Perhaps, the single most influential factor in perpetuating this state of things is cost. The latest gadgets are generally regarded as a luxury by a large percentage of the continent’s working class due to their price tags, which are seen as exorbitant. Many, therefore, content themselves with archaic used devices from abroad – which are relatively cheaper, although there’s no guarantee of their quality and condition.
There are many reasons why people in Africa make a big fuss over the prices of gadgets that have hitherto done well in markets all over the world. To begin, the economic divide between the ‘first’ and the ‘third’ world means the spending power of the population in these two regions cannot be compared. Also, in many countries in Africa, the market for personal loans (via credit cards) and its associatedservices remains largely underdeveloped.
Additionally, until recently there were no tech manufacturers in the continent. This means every new gadget had to be imported and therefore bore an extra cost for transportation and import tariffs. To top this, in most remote places, the right infrastructure (such as electricity supply and internet connectivity) to support the latest gadgets were not even available until the past few decades – and some regions still persist in this state even today.

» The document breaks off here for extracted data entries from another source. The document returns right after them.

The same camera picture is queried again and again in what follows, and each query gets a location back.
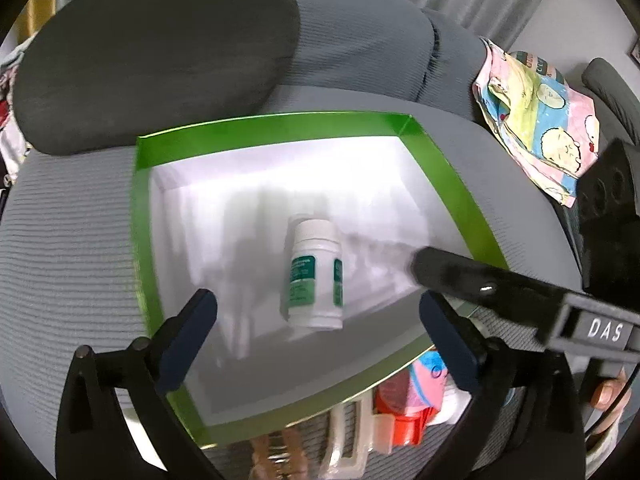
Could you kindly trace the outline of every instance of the pill bottle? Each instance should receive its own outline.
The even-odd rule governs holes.
[[[320,330],[342,328],[340,231],[328,220],[295,228],[289,277],[289,324]]]

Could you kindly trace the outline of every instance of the yellow curtain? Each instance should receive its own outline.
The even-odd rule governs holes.
[[[29,0],[16,20],[18,43],[40,30],[56,12],[56,0]]]

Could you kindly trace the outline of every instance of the black cable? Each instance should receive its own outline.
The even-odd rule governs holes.
[[[634,371],[631,372],[631,375],[629,376],[629,378],[628,378],[627,382],[625,383],[625,385],[620,390],[620,393],[618,394],[616,399],[602,413],[602,415],[599,416],[598,420],[596,420],[596,422],[587,431],[584,432],[585,438],[589,438],[593,434],[593,430],[595,430],[602,423],[602,421],[605,418],[607,418],[609,415],[611,415],[611,413],[613,413],[613,411],[617,408],[617,406],[619,405],[619,403],[622,400],[622,398],[625,396],[625,394],[628,391],[628,389],[631,387],[631,383],[636,378],[636,375],[638,375],[638,372],[640,372],[640,363],[638,363],[636,365],[636,367],[634,368]]]

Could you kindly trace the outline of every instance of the oval cushion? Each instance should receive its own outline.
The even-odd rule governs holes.
[[[25,53],[18,125],[52,155],[254,113],[298,42],[296,0],[73,0]]]

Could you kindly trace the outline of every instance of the green label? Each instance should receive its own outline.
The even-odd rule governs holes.
[[[334,305],[342,306],[342,260],[334,260]]]
[[[316,258],[300,256],[291,262],[289,306],[306,306],[316,300]]]

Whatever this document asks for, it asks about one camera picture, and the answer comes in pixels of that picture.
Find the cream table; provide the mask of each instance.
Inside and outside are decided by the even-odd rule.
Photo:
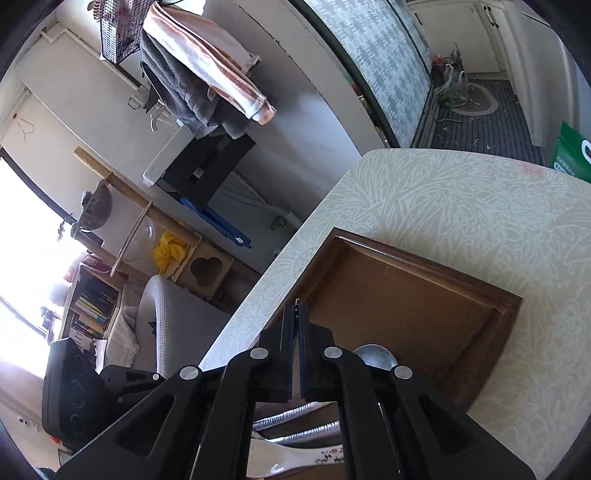
[[[335,226],[523,297],[469,414],[546,478],[591,413],[591,185],[491,155],[370,152],[283,249],[201,368],[249,348]]]

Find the wire basket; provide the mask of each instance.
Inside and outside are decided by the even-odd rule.
[[[118,64],[139,50],[139,37],[154,0],[96,0],[103,56]]]

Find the striped towel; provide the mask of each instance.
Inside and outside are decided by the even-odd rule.
[[[265,125],[277,112],[246,76],[259,57],[213,21],[155,2],[144,30],[247,118]]]

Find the wooden stick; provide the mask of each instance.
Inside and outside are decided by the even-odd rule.
[[[180,263],[180,265],[178,266],[178,268],[175,270],[175,272],[173,273],[173,275],[171,277],[171,280],[173,282],[176,283],[181,272],[187,266],[187,264],[189,263],[189,260],[191,260],[191,257],[195,253],[195,250],[197,249],[198,246],[199,246],[199,243],[196,243],[193,245],[187,245],[187,253],[185,254],[185,257],[183,258],[183,261]]]
[[[113,267],[111,268],[111,277],[113,275],[115,275],[115,272],[117,271],[117,267],[119,266],[119,264],[123,260],[123,256],[125,255],[126,250],[131,245],[131,241],[133,240],[135,233],[138,231],[139,225],[142,223],[142,220],[148,214],[148,212],[150,211],[151,208],[152,208],[152,202],[148,202],[148,204],[146,205],[144,210],[142,210],[142,213],[139,216],[139,218],[135,221],[133,228],[129,232],[129,235],[127,236],[127,238],[125,239],[125,242],[123,242],[123,245],[121,246],[121,249],[119,250],[119,255],[117,255],[117,257],[115,258],[115,263],[113,263]]]
[[[104,260],[109,265],[113,265],[115,263],[115,256],[105,250],[102,247],[99,247],[96,243],[94,243],[90,238],[88,238],[83,233],[79,232],[74,236],[74,240],[78,240],[82,245],[84,245],[88,250],[93,252],[97,257],[101,260]],[[138,270],[137,268],[128,265],[125,262],[121,262],[119,264],[118,270],[125,274],[128,274],[130,277],[136,279],[142,285],[146,285],[148,280],[150,279],[144,272]]]
[[[136,192],[132,187],[127,185],[115,173],[113,173],[111,170],[105,167],[102,163],[100,163],[82,147],[78,147],[74,151],[74,155],[78,160],[80,160],[84,165],[89,167],[98,176],[106,179],[115,190],[122,193],[132,202],[137,203],[140,207],[146,208],[146,205],[149,203],[149,200],[147,198],[145,198],[142,194]],[[177,237],[187,242],[188,244],[199,243],[199,241],[201,240],[200,236],[195,235],[191,230],[183,227],[170,215],[163,212],[156,206],[153,206],[150,209],[147,216],[150,217],[154,222],[161,225],[163,228],[166,228],[166,230],[168,230],[169,232],[172,232]]]

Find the pipe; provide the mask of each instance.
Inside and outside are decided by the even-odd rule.
[[[129,87],[133,88],[134,91],[136,91],[138,89],[138,86],[132,82],[131,80],[129,80],[125,75],[123,75],[119,70],[117,70],[115,68],[115,66],[109,62],[109,60],[105,60],[102,59],[100,56],[100,53],[98,53],[97,51],[95,51],[90,45],[88,45],[88,43],[86,43],[84,40],[82,40],[78,35],[76,35],[74,32],[72,32],[71,30],[69,30],[66,27],[63,27],[60,32],[55,36],[55,37],[50,37],[46,32],[44,32],[43,30],[41,30],[41,36],[43,38],[45,38],[48,42],[49,45],[52,45],[58,38],[61,37],[62,34],[66,34],[68,35],[68,37],[70,37],[72,40],[74,40],[76,43],[78,43],[79,46],[81,46],[83,49],[85,49],[88,53],[90,53],[94,58],[96,58],[97,60],[99,60],[103,65],[105,65],[110,71],[112,71],[115,75],[117,75],[121,80],[123,80]]]
[[[261,192],[259,192],[255,186],[250,182],[250,180],[248,180],[244,174],[238,170],[237,168],[234,168],[234,170],[232,170],[231,175],[237,179],[237,181],[239,181],[240,183],[242,183],[247,189],[249,189],[252,193],[254,193],[254,195],[256,195],[259,199],[263,200],[264,202],[267,202],[267,199],[265,197],[263,197],[263,195],[261,194]]]
[[[277,415],[273,415],[272,417],[268,417],[265,419],[257,420],[252,424],[252,429],[256,432],[261,430],[270,429],[271,427],[275,427],[277,425],[281,425],[282,423],[286,423],[290,420],[297,419],[303,415],[306,415],[308,412],[318,410],[319,408],[325,407],[330,402],[311,402],[307,403],[306,405],[302,405],[301,407],[294,408],[292,410],[287,410],[285,412],[279,413]]]
[[[278,443],[279,445],[293,445],[295,443],[311,442],[312,440],[322,440],[338,433],[340,433],[340,424],[338,421],[334,421],[328,425],[322,425],[322,427],[316,427],[305,432],[293,433],[276,439],[267,439],[267,442]]]
[[[299,229],[302,226],[302,221],[296,217],[296,215],[289,210],[285,210],[277,205],[272,205],[270,203],[264,202],[263,200],[258,200],[251,198],[247,195],[243,195],[242,193],[237,192],[236,190],[232,190],[225,185],[221,185],[219,188],[219,193],[222,195],[235,200],[239,203],[243,203],[244,205],[248,205],[255,208],[260,208],[262,210],[268,210],[269,212],[275,213],[276,215],[282,216],[285,218],[290,224],[292,224],[296,229]]]

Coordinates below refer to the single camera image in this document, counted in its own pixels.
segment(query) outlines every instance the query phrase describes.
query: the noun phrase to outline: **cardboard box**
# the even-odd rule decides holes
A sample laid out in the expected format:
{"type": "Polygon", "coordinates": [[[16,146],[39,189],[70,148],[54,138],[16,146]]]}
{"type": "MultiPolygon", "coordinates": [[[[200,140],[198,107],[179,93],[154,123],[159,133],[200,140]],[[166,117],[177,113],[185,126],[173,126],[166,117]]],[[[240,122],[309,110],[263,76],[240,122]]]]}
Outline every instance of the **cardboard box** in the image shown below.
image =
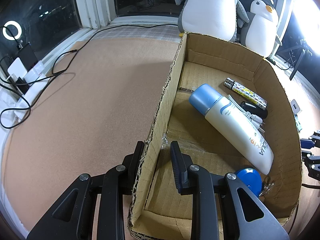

These issues notwithstanding, it would be inaccurate to say Africa is oblivious to technological development or that only low-end devices have thrived in the African market as the desires of the upper class have not been completely restrained by these issues.
But things are changing quickly with the burgeoning middle class joining the fray. More people are now aware of the contemporary technological trends and are eager to acquire the latest gadgets. The market for used devices is being forced to keep up with the times too and many governments have slashed or completed voided the tariffs on the importation of technological items.